According to the GBI medical examiner's report, Horsford sustained severe injuries to her head, neck, and torso. They discovered cuts on her face, wrist, hand, and lower legs, as well as a "laceration to the right ventricle" of her heart. The GBI toxicology screening found a blood alcohol level of .238 and traces of THC and Alprazolam (an anxiety medication) at the time of her death.

Even before the results of the autopsy, speculation of foul play had begun to spread online. This was prompted, two months after Horsford's death, by Forsyth County Court firing Barrera, then a court officer, for accessing the incident report internally on multiple occasions. Hundreds of people shared the hashtag #tamlahorsford, questioning different angles of the case and calling for justice.

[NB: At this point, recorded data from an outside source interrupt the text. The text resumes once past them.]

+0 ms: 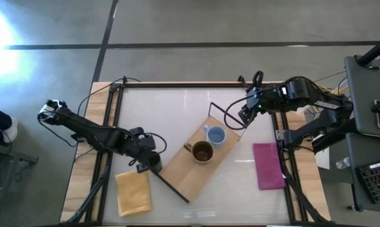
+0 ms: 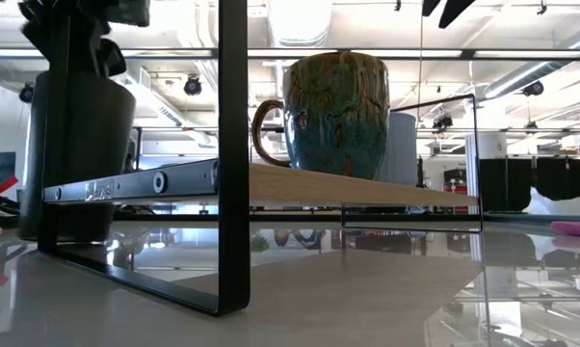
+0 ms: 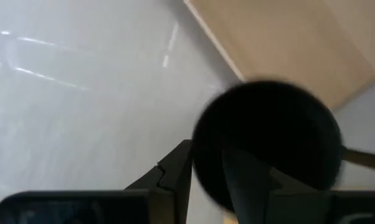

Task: Stack small to large cups/mugs on shelf
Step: Put the black cup on the shelf

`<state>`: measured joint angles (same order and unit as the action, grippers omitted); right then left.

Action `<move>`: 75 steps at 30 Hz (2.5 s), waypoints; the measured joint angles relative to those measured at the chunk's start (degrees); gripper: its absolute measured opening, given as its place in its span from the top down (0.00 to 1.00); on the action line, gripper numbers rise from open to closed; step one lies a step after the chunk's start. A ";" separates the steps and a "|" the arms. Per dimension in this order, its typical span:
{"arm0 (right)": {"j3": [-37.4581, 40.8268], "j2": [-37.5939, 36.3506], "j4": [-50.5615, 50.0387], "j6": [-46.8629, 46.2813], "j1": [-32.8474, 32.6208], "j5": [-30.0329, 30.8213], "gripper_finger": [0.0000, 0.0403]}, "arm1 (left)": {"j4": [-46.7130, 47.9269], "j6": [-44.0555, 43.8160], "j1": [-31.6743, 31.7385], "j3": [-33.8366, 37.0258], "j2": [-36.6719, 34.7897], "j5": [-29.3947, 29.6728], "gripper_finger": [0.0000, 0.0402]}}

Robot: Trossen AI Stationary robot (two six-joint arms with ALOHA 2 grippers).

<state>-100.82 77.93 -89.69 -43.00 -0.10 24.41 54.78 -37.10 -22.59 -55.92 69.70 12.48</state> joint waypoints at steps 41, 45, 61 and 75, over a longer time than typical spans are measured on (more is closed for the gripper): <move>-0.02 -2.25 -0.34 0.11 0.00 2.24 0.41 | -3.76 -5.04 -0.62 0.83 -0.77 -15.38 0.81; 0.00 -2.10 -0.33 0.63 0.00 2.24 0.41 | -3.85 -7.60 -2.32 0.89 -0.73 -15.27 0.81; 0.02 -1.77 -0.33 1.74 0.02 2.68 0.41 | -12.40 -10.76 -4.41 0.98 0.60 -15.79 0.81; 0.02 -1.77 -0.33 2.75 0.02 2.68 0.41 | -11.73 -10.76 -4.54 1.04 1.35 -15.64 0.81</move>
<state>-100.79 76.16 -90.02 -40.25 -0.08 27.09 43.05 -47.86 -27.14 -54.87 71.05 -3.16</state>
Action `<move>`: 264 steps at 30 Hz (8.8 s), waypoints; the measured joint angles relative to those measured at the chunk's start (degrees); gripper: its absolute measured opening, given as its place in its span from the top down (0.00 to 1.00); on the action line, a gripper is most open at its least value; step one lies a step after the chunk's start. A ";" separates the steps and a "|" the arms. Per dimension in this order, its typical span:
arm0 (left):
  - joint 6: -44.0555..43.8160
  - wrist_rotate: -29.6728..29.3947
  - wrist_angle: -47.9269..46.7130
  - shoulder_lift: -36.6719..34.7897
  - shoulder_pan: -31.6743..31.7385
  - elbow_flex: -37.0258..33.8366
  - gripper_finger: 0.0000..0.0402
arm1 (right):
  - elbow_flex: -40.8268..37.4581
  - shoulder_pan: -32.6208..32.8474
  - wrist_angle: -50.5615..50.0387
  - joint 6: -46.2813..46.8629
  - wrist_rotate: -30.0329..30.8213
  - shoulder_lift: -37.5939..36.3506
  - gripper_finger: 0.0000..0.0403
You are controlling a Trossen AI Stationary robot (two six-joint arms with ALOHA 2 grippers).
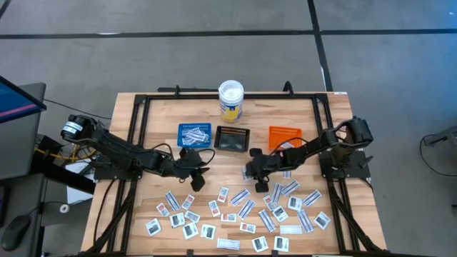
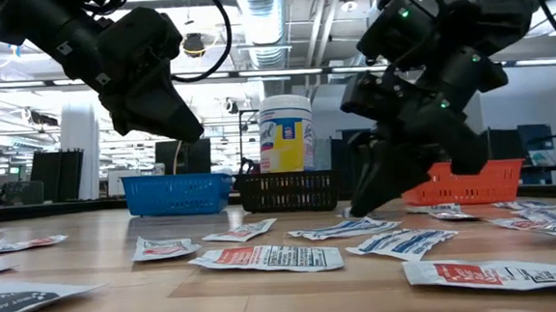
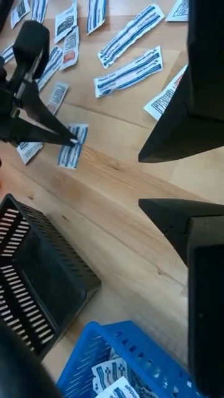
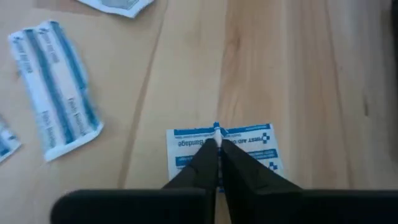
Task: Pick & Place First Aid Supplies
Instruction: Put the blue bandage into the blue bin, then put the orange ointment pack into the orange bin
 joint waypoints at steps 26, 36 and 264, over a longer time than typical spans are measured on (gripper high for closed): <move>5.85 -6.53 29.51 14.37 0.31 -0.07 0.74 | 2.37 0.20 23.90 5.93 9.36 -4.39 0.99; 6.03 -5.63 37.31 17.73 0.28 -0.02 0.74 | 2.37 0.17 20.56 5.94 9.59 -4.39 0.97; -3.39 -12.74 29.05 -7.04 12.41 -15.28 0.86 | 22.48 4.74 -3.49 3.20 1.28 16.49 0.57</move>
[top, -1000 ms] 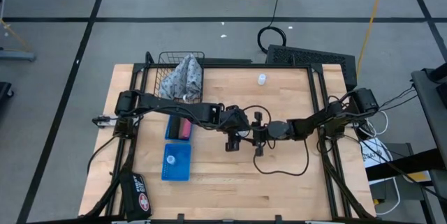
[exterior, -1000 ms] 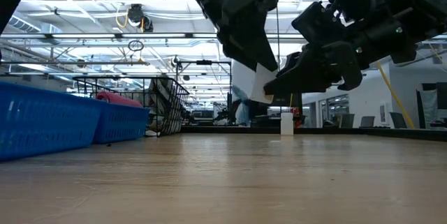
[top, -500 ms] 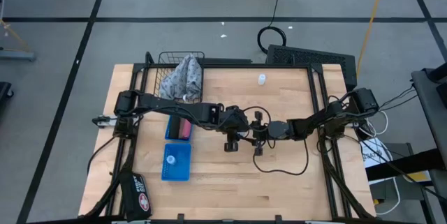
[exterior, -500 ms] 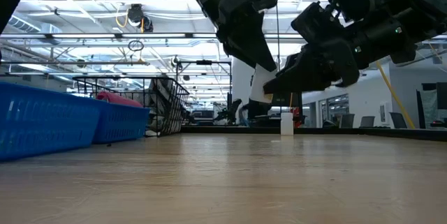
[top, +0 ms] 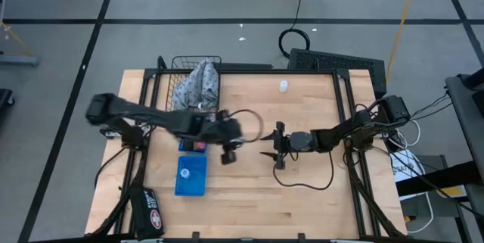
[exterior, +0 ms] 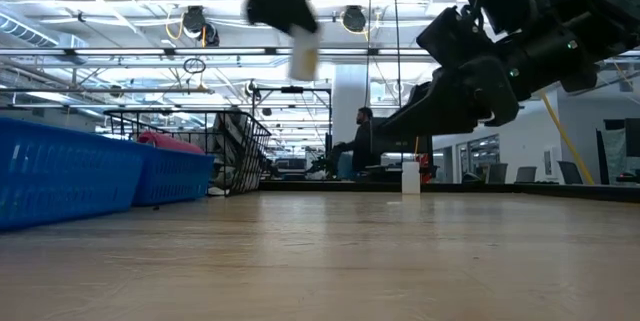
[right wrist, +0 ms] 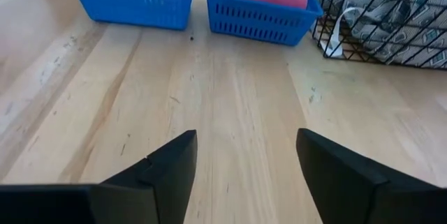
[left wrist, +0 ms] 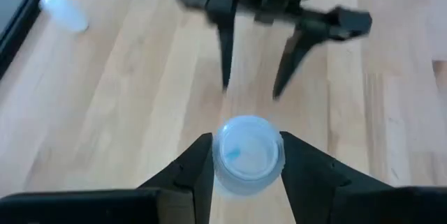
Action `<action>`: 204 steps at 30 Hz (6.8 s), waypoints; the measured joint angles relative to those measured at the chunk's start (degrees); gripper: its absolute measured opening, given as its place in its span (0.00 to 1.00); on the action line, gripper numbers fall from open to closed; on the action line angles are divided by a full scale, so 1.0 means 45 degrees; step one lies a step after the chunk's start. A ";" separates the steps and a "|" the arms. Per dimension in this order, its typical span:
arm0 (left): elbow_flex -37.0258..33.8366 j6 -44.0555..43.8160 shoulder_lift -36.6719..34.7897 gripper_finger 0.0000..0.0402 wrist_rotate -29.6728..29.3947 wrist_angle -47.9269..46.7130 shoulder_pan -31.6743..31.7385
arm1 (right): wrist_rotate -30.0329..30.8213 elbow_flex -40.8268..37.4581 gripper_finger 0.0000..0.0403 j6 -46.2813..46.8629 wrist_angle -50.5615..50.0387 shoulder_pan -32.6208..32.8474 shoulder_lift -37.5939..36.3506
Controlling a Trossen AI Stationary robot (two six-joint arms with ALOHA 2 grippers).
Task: Pick & Place Medicine items
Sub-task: Put the right transparent bottle into the bottom blue basket, then put the transparent bottle into the bottom blue basket
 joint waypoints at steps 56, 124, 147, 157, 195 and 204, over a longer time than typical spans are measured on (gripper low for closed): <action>-1.0921 -0.8523 -0.5214 0.37 -0.4649 0.4582 -0.6816 | 0.0029 -0.0005 0.52 0.0264 -0.0039 -0.0034 0.0000; -1.0901 -0.0981 -1.1792 0.49 -0.8410 0.6911 -0.4498 | 0.2870 -0.0010 0.47 0.3322 -1.0627 -0.2801 -0.4818; -1.0896 -0.0978 -1.5427 0.46 -1.0118 0.2488 -0.3702 | 0.1483 -0.2166 0.66 0.1897 -0.2442 -0.7155 -0.2467; -1.0896 -0.1344 -1.4850 0.46 -1.0089 0.2026 -0.3695 | 0.1571 -0.0976 0.73 0.2296 -0.0435 -0.8740 0.0974; -1.0906 -0.3556 -1.3433 0.46 -0.9942 0.0588 -0.1931 | 0.0248 0.1030 0.36 0.0773 -0.0746 -1.0422 0.2438; -1.0909 -0.4618 -1.2152 0.46 -0.9939 0.0594 -0.1605 | 0.0218 0.1030 0.30 -0.0817 -0.3060 -0.9351 0.0317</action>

The case was officially closed on February 20, 2019, ruled as an accidental death. Major Joe Perkins of the Forsyth County Sheriff's Office stated that none of Horsford's injuries aligned with foul play, saying, "It was a party. They were drinking. She was drinking. Most of the partygoers had gone to bed at that time, and she was on the deck alone." He had interviewed 30 people, including family, friends, and other partygoers.

== Renewed public interest ==
After fading from the public eye, Horsford's death became a topic of advocacy again during the George Floyd anti-police brutality protests of 2020. On June 5, 2020, Ralph E. Fernandez, the Horsford family attorney, wrote a letter to Horsford's husband, Leander Horsford, claiming that his team's investigation into the details of the case strongly suggested homicide. It said, in part: "Witness statements are in conflict. A potential subject handled the body as well as the evidence prior to law enforcement arriving. Evidence was disposed of, and no inquiry followed. The scene was not preserved." He also stated that Horsford's injuries were "consistent" with those of a physical struggle, but that the absence of photos from the initial autopsy prevented a definite conclusion. An Atlanta journalist published the letter a few days later.

Horsford's name and case spread across the internet, starting with protestors in Cumming, Georgia, who included her name on their signs alongside the names of Black Americans killed by the police in recent years. A Change.org petition calling for the case to be reopened amassed more than 709k+ signatures, and rappers T.I. and 50 Cent shared posts about the case, asking for a second investigation.

== Second investigation ==
On June 12, 2020, Forsyth County Sheriff Ron Freeman sent a letter requesting that the case be reopened and investigated by the GBI. He stated that the investigation was best undertaken by an independent law enforcement agency. The GBI agreed to reopen the case on June 18, 2020, but did not specify when the investigation would begin.

On July 28, 2021, the GBI concluded its re-investigation, ultimately deciding not to pursue criminal charges.